Answer :
Let's examine each statement to determine their truth value and whether they convey the same meaning.
Statement 1: If it is a triangle, then it has three sides.
This statement is true by definition. A triangle is a polygon with three sides. Therefore, if a shape is a triangle, it inherently has three sides.
Statement 2: If it does not have three sides, then it is not a triangle.

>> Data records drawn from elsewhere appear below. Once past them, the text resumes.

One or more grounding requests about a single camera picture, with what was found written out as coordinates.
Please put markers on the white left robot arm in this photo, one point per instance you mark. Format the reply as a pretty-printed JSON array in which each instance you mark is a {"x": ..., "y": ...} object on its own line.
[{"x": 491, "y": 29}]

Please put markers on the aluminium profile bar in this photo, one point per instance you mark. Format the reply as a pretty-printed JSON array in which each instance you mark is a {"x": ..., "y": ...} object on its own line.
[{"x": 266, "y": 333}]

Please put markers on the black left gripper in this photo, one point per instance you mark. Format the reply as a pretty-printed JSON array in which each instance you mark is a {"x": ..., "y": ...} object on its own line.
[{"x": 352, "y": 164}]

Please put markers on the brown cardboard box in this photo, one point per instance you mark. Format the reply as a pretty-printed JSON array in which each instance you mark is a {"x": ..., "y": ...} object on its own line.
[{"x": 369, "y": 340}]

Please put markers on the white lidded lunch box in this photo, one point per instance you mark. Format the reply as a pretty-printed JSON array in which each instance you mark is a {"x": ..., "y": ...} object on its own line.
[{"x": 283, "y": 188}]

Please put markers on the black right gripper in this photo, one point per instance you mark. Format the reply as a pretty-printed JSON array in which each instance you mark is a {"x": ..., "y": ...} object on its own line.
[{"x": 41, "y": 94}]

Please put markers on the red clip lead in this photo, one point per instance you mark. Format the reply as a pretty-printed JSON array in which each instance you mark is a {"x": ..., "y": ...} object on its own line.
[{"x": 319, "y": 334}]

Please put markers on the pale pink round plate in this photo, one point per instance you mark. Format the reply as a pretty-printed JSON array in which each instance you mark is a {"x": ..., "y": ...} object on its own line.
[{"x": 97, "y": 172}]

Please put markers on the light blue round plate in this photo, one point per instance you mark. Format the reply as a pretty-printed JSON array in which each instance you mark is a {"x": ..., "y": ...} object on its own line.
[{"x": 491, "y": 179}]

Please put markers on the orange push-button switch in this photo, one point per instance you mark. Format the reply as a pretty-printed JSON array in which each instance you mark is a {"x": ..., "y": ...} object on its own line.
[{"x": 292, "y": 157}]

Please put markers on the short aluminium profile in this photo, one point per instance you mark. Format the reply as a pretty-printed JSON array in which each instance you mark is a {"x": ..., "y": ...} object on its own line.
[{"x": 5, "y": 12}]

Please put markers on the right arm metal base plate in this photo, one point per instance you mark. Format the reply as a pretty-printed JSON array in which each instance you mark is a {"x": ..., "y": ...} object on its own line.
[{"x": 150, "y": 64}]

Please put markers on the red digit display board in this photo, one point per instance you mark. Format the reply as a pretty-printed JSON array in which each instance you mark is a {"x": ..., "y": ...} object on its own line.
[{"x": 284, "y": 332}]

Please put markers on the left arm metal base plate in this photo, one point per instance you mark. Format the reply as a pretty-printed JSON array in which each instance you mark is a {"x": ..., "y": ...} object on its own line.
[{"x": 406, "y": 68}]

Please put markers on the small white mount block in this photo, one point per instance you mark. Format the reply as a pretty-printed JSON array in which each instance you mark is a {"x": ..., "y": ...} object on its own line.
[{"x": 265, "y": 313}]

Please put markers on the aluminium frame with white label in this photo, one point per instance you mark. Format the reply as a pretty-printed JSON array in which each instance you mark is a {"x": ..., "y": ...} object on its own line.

This statement reflects the contrapositive of the first statement. In logical terms, a contrapositive of a statement "If A, then B" is "If not B, then not A." The contrapositive of a true statement is always true. Therefore, since the first statement is true, its contrapositive is also true.
Now, we need to determine whether these statements have the same meaning. The first statement asserts a direct mathematical definition, implying that three sides are definitive of a triangle. The second statement, being the contrapositive, essentially reinforces the same condition from a different perspective. Logically, both statements are saying the same thing about what it means to be a triangle (having three sides).
A contrapositive of a statement is logically equivalent to the original statement. Thus, these statements are logically equivalent and have the same meaning.
Conclusion:
- Both statements are true.
- Both statements have the same meaning.
Therefore, the correct answer is:
Both statements are true and they have the same meaning.
Statement 1: If it is a triangle, then it has three sides.
This statement is true by definition. A triangle is a polygon with three sides. Therefore, if a shape is a triangle, it inherently has three sides.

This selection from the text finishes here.